PROBLEM STATEMENT – Leave the images aside and repeat the whole listing exactly.

---+---

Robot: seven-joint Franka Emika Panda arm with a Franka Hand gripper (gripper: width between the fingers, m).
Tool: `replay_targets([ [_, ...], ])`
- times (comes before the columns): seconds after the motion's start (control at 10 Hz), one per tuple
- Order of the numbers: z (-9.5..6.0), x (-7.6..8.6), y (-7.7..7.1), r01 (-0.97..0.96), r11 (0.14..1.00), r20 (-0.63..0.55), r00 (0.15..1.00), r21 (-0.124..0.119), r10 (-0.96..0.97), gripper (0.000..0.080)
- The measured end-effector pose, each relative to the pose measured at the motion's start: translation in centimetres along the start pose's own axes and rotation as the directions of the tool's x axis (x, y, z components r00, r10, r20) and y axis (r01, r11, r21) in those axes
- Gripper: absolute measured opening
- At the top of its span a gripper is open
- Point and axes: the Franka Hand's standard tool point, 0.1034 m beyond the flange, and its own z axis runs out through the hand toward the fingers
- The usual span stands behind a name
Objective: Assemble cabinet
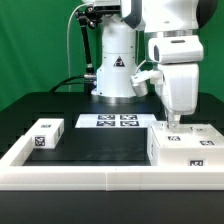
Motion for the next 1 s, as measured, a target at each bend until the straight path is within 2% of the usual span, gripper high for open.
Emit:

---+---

EXPECTED ANSWER –
Robot: seven-joint Franka Emika Panda arm with a Franka Hand gripper (gripper: width between the fingers, m).
Tool: `replay_targets([ [_, ...], ])`
- times (comes before the columns): seconds after the motion's start (control at 10 Hz), one per tuple
- Order of the numbers: z (-9.5..6.0), x (-7.6..8.6), y (-7.7..7.1), r01 (-0.97..0.96), r11 (0.14..1.00), r20 (-0.63..0.55), r00 (0.15..1.00), r21 (-0.124..0.119), r10 (-0.96..0.97), gripper (0.000..0.080)
- The measured end-effector pose, each relative to the pose measured at the motion's start: translation in centimetres along the start pose's own axes and rotation as the directions of the tool's x axis (x, y, z components r00, r10, r20) and y axis (r01, r11, r21) in those axes
- Gripper: absolute measured opening
- At the top of its span a gripper is open
- Point and axes: the Franka Hand's standard tool point, 0.1034 m beyond the flange, and its own z axis runs out through the hand toward the fingers
- The usual span stands behind a name
Objective: Assemble cabinet
Motion for the next 1 s, as measured, a target at each bend until the straight path is within 2% of the usual span, gripper high for open.
Emit:

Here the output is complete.